I’m something of an armchair etymologist. No, that’s not the guy who’s into bugs. Anyway. Today’s Dictionary.com Word of the Day isn’t actually a word but is instead a phrase. I’ve misused this particular term often enough that seeing the proper definition caught my eye, and upon further investigation I read the following:
deus ex machina \DAY-uhs-eks-MAH-kuh-nuh; -nah; -MAK-uh-nuh\, noun:
1. In ancient Greek and Roman drama, a god introduced by means of a crane to unravel and resolve the plot.
2. Any active agent who appears unexpectedly to solve an apparently insoluble difficulty.
The emphasis in Definition Number One is mine, and highlights what I found most amusing. “Deus ex machina” translates to “god from machine,” and it turns out that it’s a more literal meaning than I originally expected. This is the sort of stuff that puts a smile on my face. I love learning where things came from, especially when it includes colorful, fanciful details such as ancient wire-fu antics.
Of course, because I’m a weirdo, the first joke that popped into my head goes something like, “If it was an old-looking goddess, could you say it was a crone on a crane?”

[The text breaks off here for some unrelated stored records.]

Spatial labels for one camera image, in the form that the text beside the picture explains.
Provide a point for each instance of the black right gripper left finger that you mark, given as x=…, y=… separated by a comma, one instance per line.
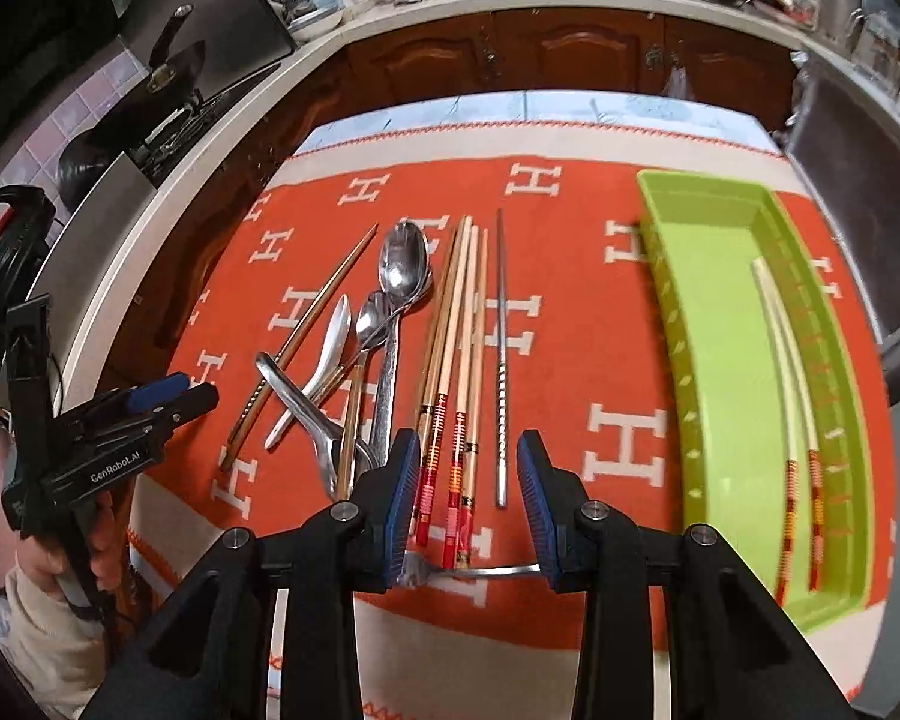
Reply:
x=354, y=546

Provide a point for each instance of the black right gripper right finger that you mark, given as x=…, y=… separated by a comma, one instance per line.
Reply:
x=584, y=545

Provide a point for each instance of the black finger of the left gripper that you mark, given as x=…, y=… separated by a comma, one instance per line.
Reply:
x=197, y=401

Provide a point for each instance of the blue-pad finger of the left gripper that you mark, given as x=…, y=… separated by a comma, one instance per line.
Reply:
x=144, y=398

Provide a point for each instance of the twisted steel chopstick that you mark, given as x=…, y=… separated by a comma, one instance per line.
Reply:
x=502, y=386

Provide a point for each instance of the light bamboo chopstick red band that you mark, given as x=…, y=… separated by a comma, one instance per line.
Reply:
x=809, y=456

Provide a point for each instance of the large steel spoon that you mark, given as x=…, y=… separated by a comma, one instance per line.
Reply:
x=403, y=272

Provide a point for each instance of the cream sleeve left forearm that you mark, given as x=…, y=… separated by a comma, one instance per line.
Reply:
x=59, y=661

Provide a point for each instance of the person left hand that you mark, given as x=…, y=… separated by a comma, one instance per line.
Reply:
x=43, y=559

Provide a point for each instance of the steel fork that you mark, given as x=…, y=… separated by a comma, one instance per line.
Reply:
x=418, y=572

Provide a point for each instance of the small steel spoon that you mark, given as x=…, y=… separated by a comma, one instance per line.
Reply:
x=371, y=322

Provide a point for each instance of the orange H-pattern blanket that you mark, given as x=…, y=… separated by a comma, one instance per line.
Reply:
x=587, y=353

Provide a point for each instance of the dark brown slim chopstick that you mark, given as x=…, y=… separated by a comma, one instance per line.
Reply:
x=257, y=399

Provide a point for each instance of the green plastic utensil tray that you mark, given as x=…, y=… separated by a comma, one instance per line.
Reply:
x=701, y=234

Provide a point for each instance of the black frying pan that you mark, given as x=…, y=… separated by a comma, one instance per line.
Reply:
x=127, y=124

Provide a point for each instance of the gas stove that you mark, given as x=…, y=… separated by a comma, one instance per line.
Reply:
x=169, y=142

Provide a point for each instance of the light chopstick red bands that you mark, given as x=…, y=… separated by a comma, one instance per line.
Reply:
x=438, y=383

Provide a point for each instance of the white chopstick in tray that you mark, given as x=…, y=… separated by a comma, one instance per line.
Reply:
x=774, y=318

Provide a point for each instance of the steel oven front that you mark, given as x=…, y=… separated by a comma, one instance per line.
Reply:
x=846, y=147

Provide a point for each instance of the steel curved-handle utensil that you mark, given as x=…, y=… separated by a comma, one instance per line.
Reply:
x=324, y=434

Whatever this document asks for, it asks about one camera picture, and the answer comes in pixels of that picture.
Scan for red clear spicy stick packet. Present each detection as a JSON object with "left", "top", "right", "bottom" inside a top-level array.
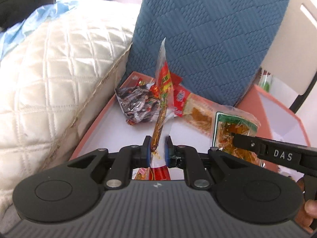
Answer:
[{"left": 150, "top": 38, "right": 178, "bottom": 154}]

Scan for green clear pickle snack packet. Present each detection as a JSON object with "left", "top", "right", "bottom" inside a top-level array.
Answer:
[{"left": 212, "top": 106, "right": 263, "bottom": 167}]

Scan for person's right hand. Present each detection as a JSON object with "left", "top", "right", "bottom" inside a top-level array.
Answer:
[{"left": 294, "top": 178, "right": 317, "bottom": 234}]

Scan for black silver shrimp snack packet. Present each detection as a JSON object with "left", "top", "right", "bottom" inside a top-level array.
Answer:
[{"left": 115, "top": 79, "right": 159, "bottom": 125}]

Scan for orange tofu snack packet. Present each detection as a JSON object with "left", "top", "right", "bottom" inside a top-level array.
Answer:
[{"left": 182, "top": 93, "right": 214, "bottom": 137}]

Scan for red white small packet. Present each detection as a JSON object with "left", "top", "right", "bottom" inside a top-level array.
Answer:
[{"left": 174, "top": 85, "right": 191, "bottom": 117}]

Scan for cream quilted mattress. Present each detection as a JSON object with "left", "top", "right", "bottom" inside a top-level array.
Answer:
[{"left": 1, "top": 0, "right": 138, "bottom": 215}]

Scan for blue textured headboard cushion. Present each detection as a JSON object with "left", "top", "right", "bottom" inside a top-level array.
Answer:
[{"left": 126, "top": 0, "right": 289, "bottom": 106}]

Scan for light blue bed sheet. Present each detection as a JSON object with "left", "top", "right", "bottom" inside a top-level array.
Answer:
[{"left": 1, "top": 0, "right": 78, "bottom": 60}]

(As an aside, does it creep anyone else out that my search for “Gil Grissom” on Google turned up at least one slashfic link on the first page of results? Ewww.)
Comments
2 responses to “Etymology for fun and… fun.”
The idea of “ancient wire-fu antics” sounds damned nifty.

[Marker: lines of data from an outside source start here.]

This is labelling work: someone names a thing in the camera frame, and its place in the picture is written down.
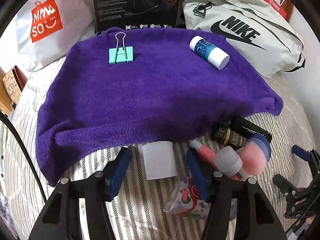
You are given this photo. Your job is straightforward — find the clear watermelon drink bottle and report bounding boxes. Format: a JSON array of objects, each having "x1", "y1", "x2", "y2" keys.
[{"x1": 164, "y1": 176, "x2": 210, "y2": 220}]

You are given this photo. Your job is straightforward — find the small white tape roll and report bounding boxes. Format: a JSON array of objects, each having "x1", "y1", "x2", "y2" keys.
[{"x1": 142, "y1": 141, "x2": 178, "y2": 180}]

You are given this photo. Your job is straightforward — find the pink blue round case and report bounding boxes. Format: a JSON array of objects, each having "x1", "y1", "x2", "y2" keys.
[{"x1": 239, "y1": 134, "x2": 271, "y2": 176}]

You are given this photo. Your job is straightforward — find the black slim cosmetic box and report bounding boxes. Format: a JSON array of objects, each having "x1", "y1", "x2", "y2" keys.
[{"x1": 225, "y1": 116, "x2": 272, "y2": 143}]

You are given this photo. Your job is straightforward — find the white blue hydrating balm jar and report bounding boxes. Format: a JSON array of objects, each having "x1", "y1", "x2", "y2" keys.
[{"x1": 189, "y1": 36, "x2": 230, "y2": 70}]

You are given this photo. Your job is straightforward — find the teal binder clip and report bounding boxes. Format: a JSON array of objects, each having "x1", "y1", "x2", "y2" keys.
[{"x1": 108, "y1": 31, "x2": 134, "y2": 64}]

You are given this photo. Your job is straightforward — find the pink tube white cap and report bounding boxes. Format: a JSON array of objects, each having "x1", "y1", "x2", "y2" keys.
[{"x1": 189, "y1": 139, "x2": 241, "y2": 181}]

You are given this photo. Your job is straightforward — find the dark gold-trimmed bottle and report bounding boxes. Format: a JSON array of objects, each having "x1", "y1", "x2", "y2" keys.
[{"x1": 211, "y1": 123, "x2": 247, "y2": 151}]

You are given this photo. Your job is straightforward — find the purple towel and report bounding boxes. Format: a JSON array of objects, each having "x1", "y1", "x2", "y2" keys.
[{"x1": 36, "y1": 27, "x2": 283, "y2": 186}]

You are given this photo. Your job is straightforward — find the white Nike bag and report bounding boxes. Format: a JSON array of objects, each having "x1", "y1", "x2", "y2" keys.
[{"x1": 182, "y1": 0, "x2": 305, "y2": 78}]

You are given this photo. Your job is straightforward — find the wooden furniture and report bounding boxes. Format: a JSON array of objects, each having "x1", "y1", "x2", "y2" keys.
[{"x1": 0, "y1": 68, "x2": 14, "y2": 116}]

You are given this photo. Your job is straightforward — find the brown patterned box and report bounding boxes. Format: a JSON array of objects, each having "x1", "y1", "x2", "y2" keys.
[{"x1": 2, "y1": 66, "x2": 28, "y2": 103}]

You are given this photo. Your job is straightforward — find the white Miniso shopping bag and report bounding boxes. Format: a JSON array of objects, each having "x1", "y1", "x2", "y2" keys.
[{"x1": 15, "y1": 0, "x2": 94, "y2": 72}]

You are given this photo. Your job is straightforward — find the black headset box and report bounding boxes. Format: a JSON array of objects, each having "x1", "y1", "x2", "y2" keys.
[{"x1": 93, "y1": 0, "x2": 181, "y2": 33}]

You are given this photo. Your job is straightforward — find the black cable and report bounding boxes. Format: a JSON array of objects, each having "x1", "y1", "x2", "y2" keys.
[{"x1": 0, "y1": 110, "x2": 48, "y2": 204}]

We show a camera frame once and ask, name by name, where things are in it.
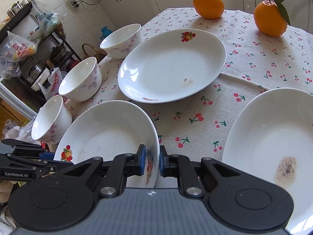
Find white power strip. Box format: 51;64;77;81
67;0;79;10

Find orange with leaf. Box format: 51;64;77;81
254;0;291;37

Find orange without leaf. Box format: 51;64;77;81
192;0;224;20

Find left gloved hand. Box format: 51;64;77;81
0;180;26;203

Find white bowl pink flowers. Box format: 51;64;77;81
100;23;143;60

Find white plate with fruit print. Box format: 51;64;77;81
54;100;160;188

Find black metal shelf rack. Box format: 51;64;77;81
1;1;82;101

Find wicker basket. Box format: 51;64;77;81
82;43;99;59

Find blue thermos jug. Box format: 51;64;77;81
100;27;112;40

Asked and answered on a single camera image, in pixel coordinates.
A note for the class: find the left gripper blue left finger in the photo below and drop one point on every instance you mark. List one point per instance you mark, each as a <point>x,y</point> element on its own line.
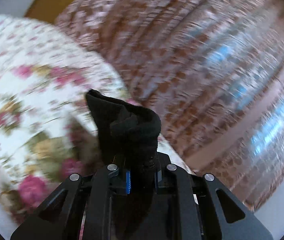
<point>79,208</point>

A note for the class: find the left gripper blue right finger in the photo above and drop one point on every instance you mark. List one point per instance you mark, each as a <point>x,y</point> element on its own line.
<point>203,207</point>

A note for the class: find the black pants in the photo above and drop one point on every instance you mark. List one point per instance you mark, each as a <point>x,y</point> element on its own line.
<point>128,135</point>

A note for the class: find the floral bed sheet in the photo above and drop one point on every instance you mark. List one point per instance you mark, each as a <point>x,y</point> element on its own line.
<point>45,124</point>

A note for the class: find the brown floral curtain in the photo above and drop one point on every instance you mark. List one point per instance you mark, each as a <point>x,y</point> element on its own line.
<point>213,71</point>

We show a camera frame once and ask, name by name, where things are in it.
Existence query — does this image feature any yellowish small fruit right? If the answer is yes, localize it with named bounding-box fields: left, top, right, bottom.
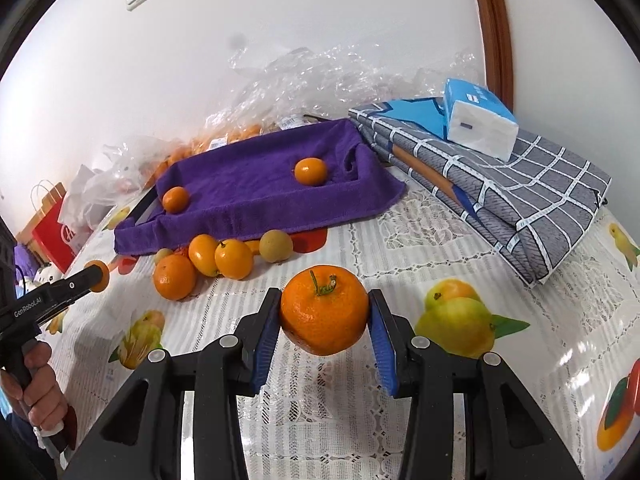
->
left=153, top=248, right=174, bottom=264

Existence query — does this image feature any medium orange with stem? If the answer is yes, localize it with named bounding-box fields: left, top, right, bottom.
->
left=215, top=238, right=254, bottom=281

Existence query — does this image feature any oblong orange fruit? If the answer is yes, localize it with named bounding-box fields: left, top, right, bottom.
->
left=188, top=234, right=219, bottom=278

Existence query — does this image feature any blue paper sheet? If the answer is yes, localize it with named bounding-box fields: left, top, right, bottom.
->
left=373, top=98, right=447, bottom=140

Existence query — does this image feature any yellow-green small fruit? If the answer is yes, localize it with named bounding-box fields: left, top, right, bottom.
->
left=258, top=230, right=293, bottom=263

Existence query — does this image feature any grey plastic bag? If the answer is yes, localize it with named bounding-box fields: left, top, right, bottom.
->
left=58, top=165, right=116, bottom=255

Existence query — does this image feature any orange behind left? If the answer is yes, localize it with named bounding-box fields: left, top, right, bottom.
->
left=162, top=186, right=190, bottom=214

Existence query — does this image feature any red paper gift bag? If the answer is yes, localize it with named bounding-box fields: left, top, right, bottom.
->
left=34, top=193, right=76, bottom=273

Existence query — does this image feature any large orange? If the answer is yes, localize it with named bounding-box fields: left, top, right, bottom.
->
left=153, top=254, right=198, bottom=301
left=294, top=157, right=329, bottom=186

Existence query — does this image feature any orange with stem front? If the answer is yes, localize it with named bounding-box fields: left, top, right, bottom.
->
left=280, top=264, right=369, bottom=356

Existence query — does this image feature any purple towel on tray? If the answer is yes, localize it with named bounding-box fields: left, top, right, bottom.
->
left=114, top=119, right=406, bottom=256

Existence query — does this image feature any small clear plastic bag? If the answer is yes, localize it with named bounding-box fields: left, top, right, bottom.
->
left=102, top=136, right=178, bottom=193

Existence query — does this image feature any clear plastic bag of oranges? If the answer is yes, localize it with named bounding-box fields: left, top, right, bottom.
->
left=140, top=44, right=484, bottom=188

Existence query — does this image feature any blue tissue pack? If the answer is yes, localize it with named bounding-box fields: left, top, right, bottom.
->
left=444, top=78, right=520, bottom=162

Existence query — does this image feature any person left hand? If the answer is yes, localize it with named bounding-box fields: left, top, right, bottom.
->
left=1, top=342, right=68, bottom=431

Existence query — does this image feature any brown wooden door frame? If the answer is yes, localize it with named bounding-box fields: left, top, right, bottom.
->
left=476, top=0, right=514, bottom=110

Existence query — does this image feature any fruit print tablecloth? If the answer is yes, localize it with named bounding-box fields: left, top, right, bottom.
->
left=48, top=182, right=639, bottom=479

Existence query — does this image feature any grey checked folded cloth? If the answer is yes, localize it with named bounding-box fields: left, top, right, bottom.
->
left=348, top=102, right=611, bottom=286

Weirdo? Nah, a loveable weirdo. But then everyone who isn’t weird really is weird and the weird ones really are the normal ones.
There’s a good example of a deus ex machina in “Gangs of New York,” if you’ve never seen it: a stage version of “Uncle Tom’s Cabin” where *Abraham Lincoln* is hanging above the stage. It’s a bizarre image, and it makes me think, “People used to buy this? They’d accept it?”